One monument located here is the Church of Cascajares de la Sierra. It has a baptismal font and Romanesque ornamentation. An interesting thing here is the semicircular Romanesque apse and the presbytery, which are both considered the pride and joy in the early Romanesque, Visigoth, and even late twelfth century eras.

==Cuisine==
The Morcilla de Burgos is a sausage made from pig meat. It was made from different parts of the pigs, such as the blood, intestines, etc., butter is also added. Herbs and spices like paprika were added to improve the flavor. Later, the rice pudding of Burgos was incorporated. Now, the foundation for the Morcilla de Burgos was laid. It is now "soda and picantosa," with blood, rice, butter, horcal onion, salt, pepper and paprika, all stuffed into casings and then cooked.

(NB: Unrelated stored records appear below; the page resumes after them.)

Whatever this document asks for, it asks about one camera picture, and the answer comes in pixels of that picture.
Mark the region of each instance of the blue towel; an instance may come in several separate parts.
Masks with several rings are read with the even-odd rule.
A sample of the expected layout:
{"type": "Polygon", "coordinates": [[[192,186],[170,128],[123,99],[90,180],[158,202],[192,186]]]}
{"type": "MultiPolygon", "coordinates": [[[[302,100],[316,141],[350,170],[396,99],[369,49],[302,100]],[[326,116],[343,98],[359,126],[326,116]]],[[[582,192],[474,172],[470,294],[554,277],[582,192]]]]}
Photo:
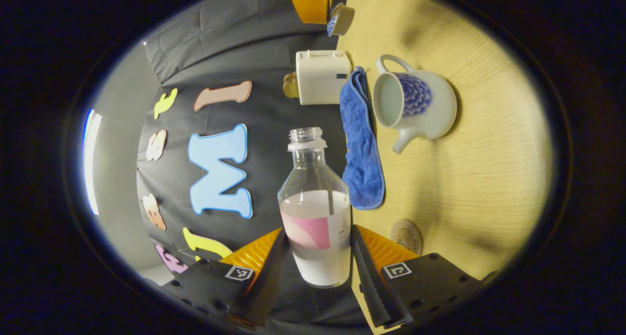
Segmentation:
{"type": "Polygon", "coordinates": [[[370,122],[367,77],[362,67],[350,74],[342,88],[339,109],[347,137],[343,179],[350,189],[350,203],[360,210],[376,209],[385,195],[385,179],[370,122]]]}

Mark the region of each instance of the black fabric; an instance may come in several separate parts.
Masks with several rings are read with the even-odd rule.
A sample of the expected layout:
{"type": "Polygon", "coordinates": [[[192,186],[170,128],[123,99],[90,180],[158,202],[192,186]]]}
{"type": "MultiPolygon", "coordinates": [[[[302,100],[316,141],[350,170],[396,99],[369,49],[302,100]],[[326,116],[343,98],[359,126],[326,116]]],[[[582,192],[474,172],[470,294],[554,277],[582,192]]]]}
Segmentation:
{"type": "MultiPolygon", "coordinates": [[[[301,106],[298,99],[289,99],[282,92],[283,77],[295,70],[295,53],[335,49],[337,37],[327,37],[322,25],[301,23],[290,0],[233,1],[204,0],[190,7],[161,26],[146,45],[151,65],[165,80],[155,94],[153,106],[173,88],[178,89],[178,95],[158,119],[154,119],[154,110],[147,114],[138,146],[138,197],[141,200],[149,193],[156,197],[167,229],[161,231],[152,225],[141,209],[144,225],[155,244],[164,246],[187,265],[195,263],[195,255],[206,259],[219,256],[199,248],[190,250],[183,236],[184,227],[237,250],[282,226],[277,192],[293,168],[287,151],[289,130],[321,127],[328,145],[327,164],[338,175],[346,166],[346,138],[338,106],[301,106]],[[252,11],[250,5],[258,10],[252,11]],[[201,19],[200,29],[194,27],[198,13],[216,16],[209,13],[215,9],[225,11],[219,15],[220,21],[208,23],[201,19]],[[166,52],[155,52],[154,45],[166,52]],[[201,90],[248,80],[252,81],[252,92],[243,103],[226,101],[194,112],[192,107],[201,90]],[[222,210],[204,210],[197,215],[192,210],[189,190],[206,171],[188,158],[190,136],[228,132],[239,123],[248,130],[248,155],[241,164],[230,159],[224,162],[244,170],[247,177],[224,193],[248,189],[252,218],[242,219],[237,212],[222,210]],[[146,161],[149,137],[163,128],[168,134],[162,157],[146,161]]],[[[335,289],[311,288],[300,277],[291,253],[282,269],[278,299],[272,321],[259,333],[306,334],[326,329],[346,334],[368,329],[349,282],[335,289]],[[293,328],[293,324],[306,323],[314,325],[310,329],[298,326],[297,331],[293,328]]]]}

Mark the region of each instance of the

Burgos cheese is "a soft unripened cheese with an intense white color, no eyes and usually without bark or very thin crust, a native of Briviesca, a town that has an important livestock of sheep breeding." It is a well known European cheese. At first, it was made from raw sheep milk and animal rennet, seasoned with salt. Then it was put into clay jars and dried in cold, wet places. Nowadays, it is made from "pasteurized sheep's milk, cow or mixture of both." Extra salts and rennet are added after the cheese has been standing for about half an hour at about 84.2 degrees Fahrenheit. Once drained, the cheese can seep into a mold and become saltier. The cheese of Burgos is mostly saturated fatty acids and sometimes cholesterol. It does have a high water content and less fat, so it can be eaten in most diets. The cheese has many minerals and vitamins in it, such as calcium and phosphorus, and vitamins A and E. The whole population can eat this cheese. It is an essential ingredient in many recipes, served with honey and nuts.